In 2015, they launched Imagia and developed EVIDENS, an AI-enabled, collaborative platform that pairs artificial intelligence with clinical expertise to accelerate access to personalized healthcare. For example, the software can look for ways to improve treatment decisions based on a patient’s type of cancer and genetic makeup.

The company recently partnered with a global technology firm to develop a colonoscopy-related system that will help doctors better analyze potentially cancerous polyps in real time. The ultimate goal, Le Bouthillier says, is to deliver more personalized care that leads to better outcomes.

What would his father think?

“He told my first 15 employees, ‘You’re not going to be able to save me, but please continue the good work, and I’m sure you’ll make a difference,’ ” Le Bouthillier recalls. “He would be proud.”

 

Miovision: Stopping drivers from seeing red

Wish you’d hit more green lights on your way to work?

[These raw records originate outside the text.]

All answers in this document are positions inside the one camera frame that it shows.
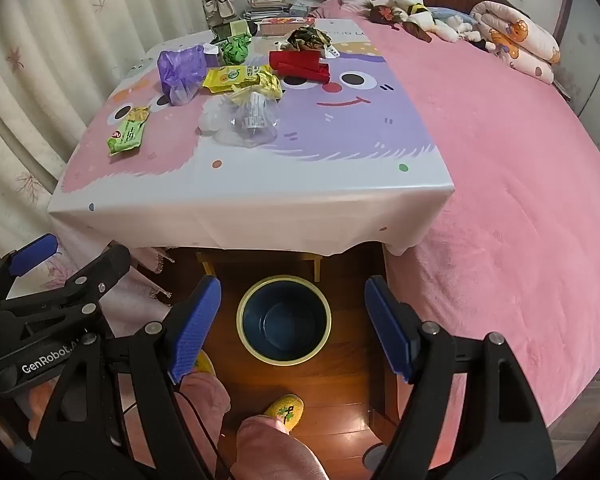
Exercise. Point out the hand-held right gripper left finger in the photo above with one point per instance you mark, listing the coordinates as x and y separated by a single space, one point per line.
195 325

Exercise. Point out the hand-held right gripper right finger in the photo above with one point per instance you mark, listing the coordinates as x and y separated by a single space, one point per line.
387 330

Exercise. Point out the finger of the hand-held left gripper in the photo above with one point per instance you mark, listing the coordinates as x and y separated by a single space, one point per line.
32 252
107 267

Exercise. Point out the blue bin with yellow rim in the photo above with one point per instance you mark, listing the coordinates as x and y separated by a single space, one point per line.
285 322

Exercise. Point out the purple plastic bag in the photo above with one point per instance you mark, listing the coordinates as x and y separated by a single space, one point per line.
180 67

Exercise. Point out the strawberry printed carton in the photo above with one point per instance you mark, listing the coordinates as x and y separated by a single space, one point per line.
285 25

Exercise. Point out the person's left forearm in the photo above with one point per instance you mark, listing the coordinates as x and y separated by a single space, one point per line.
42 392

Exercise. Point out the yellow slipper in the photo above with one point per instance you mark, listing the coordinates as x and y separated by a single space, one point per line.
282 410
205 362

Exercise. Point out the grey round disc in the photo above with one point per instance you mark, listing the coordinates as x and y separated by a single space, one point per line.
375 456

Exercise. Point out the green snack packet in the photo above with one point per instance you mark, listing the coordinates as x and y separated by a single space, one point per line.
128 132

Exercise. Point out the person's right leg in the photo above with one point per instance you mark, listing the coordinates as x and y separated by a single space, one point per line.
275 452

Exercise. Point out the cartoon printed tablecloth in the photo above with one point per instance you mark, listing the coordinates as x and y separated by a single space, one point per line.
330 160

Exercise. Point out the white translucent plastic wrapper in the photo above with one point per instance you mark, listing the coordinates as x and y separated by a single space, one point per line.
212 117

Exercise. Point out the pink bedspread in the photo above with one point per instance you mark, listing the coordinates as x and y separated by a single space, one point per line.
505 185

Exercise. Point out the beige leaf print curtain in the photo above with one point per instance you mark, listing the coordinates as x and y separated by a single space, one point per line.
55 60

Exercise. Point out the clear plastic bag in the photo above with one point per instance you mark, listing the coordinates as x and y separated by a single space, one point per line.
255 120

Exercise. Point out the small white purple box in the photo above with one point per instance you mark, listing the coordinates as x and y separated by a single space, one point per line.
212 55

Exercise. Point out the green crumpled paper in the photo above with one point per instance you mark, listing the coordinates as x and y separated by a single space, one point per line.
236 49

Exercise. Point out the dark green carton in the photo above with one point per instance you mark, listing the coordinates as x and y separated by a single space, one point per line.
232 29

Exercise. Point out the red folded wrapper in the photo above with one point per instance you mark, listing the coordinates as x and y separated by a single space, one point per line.
297 62

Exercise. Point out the white handbag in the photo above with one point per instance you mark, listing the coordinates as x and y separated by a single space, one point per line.
219 10

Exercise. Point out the dark patterned crumpled bag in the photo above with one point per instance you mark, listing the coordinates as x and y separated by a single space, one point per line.
307 39

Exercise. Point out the stack of books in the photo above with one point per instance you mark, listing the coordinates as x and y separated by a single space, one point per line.
265 7

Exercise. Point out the white plush toy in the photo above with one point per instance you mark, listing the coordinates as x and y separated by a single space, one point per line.
447 30

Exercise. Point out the brown doll plush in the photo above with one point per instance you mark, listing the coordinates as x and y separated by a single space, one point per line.
385 14

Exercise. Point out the rolled bear print quilt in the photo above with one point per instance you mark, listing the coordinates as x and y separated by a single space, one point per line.
520 40

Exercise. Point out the bee plush toy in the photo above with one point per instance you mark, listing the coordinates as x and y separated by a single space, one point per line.
415 10

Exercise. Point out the wooden folding table frame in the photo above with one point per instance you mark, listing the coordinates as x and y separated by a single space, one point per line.
312 262

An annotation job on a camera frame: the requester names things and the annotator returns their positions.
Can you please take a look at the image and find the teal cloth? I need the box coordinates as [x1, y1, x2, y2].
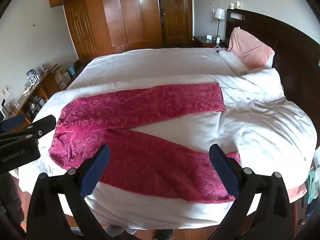
[302, 164, 320, 218]

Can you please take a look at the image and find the person's grey clothing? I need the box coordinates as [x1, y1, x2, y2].
[104, 227, 177, 240]

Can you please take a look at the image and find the wooden wardrobe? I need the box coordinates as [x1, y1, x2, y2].
[48, 0, 163, 64]

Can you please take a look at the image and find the white bed cover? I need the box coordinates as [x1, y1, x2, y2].
[18, 47, 318, 232]

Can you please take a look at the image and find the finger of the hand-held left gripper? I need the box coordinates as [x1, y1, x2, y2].
[0, 115, 57, 145]
[0, 115, 26, 133]

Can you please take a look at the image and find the clear electric kettle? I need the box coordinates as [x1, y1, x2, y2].
[26, 69, 41, 86]

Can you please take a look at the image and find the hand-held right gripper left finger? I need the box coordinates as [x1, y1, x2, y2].
[26, 144, 112, 240]

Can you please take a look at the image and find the white table lamp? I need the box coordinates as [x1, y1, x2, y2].
[214, 8, 225, 43]

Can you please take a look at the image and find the wooden desk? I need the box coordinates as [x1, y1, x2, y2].
[10, 69, 62, 132]

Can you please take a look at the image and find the dark red fleece blanket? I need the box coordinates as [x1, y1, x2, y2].
[48, 82, 242, 204]

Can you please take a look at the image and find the hanging patterned cloth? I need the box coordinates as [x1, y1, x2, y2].
[158, 0, 166, 26]

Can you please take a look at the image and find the pink bed sheet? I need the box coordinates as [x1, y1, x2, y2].
[286, 183, 308, 203]

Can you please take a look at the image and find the dark wooden headboard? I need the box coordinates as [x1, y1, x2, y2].
[224, 8, 320, 153]

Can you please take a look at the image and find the white pillow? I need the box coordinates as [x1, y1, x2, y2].
[219, 51, 251, 76]

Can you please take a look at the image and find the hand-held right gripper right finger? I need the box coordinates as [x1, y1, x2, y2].
[209, 144, 298, 240]

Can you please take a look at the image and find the wooden door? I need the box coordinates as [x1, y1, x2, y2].
[157, 0, 195, 48]

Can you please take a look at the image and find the dark jacket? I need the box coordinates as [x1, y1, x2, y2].
[0, 172, 27, 240]

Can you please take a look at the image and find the pink pillow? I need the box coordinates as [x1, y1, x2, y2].
[227, 27, 275, 71]

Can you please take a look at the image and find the dark wooden nightstand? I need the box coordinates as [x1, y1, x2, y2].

Kitchener’s Miovision, co-founded by Kurtis McBride in 2005, uses sensors, artificial intelligence, and connected software to grab a steady stream of detailed traffic information. Then, the technology assesses the info—anything from how many left turns people make, the time it takes to drive down a street and how many cyclists ride through an intersection—to improve traffic flow. “We want to help make every intersection more drivable,” says McBride.

With its technology in 65 countries, Miovision is growing exponentially. It’s also improving road safety and helping the environment by reducing the number of idling cars on the roads. For instance, it helped reduce morning commute times on a Milton, Ont., street by 17 per cent just by making it easy for the city to see (through data) how to improve traffic flow by changing signal timings for northbound drivers.

Going forward, Miovision wants to create smarter, safer cities. It also wants to ensure that cities can use data collected by Miovision products across other systems and departments, not limited by technology constraints. “We want to collect data in a way that ensures everyone has access to that information,” he says.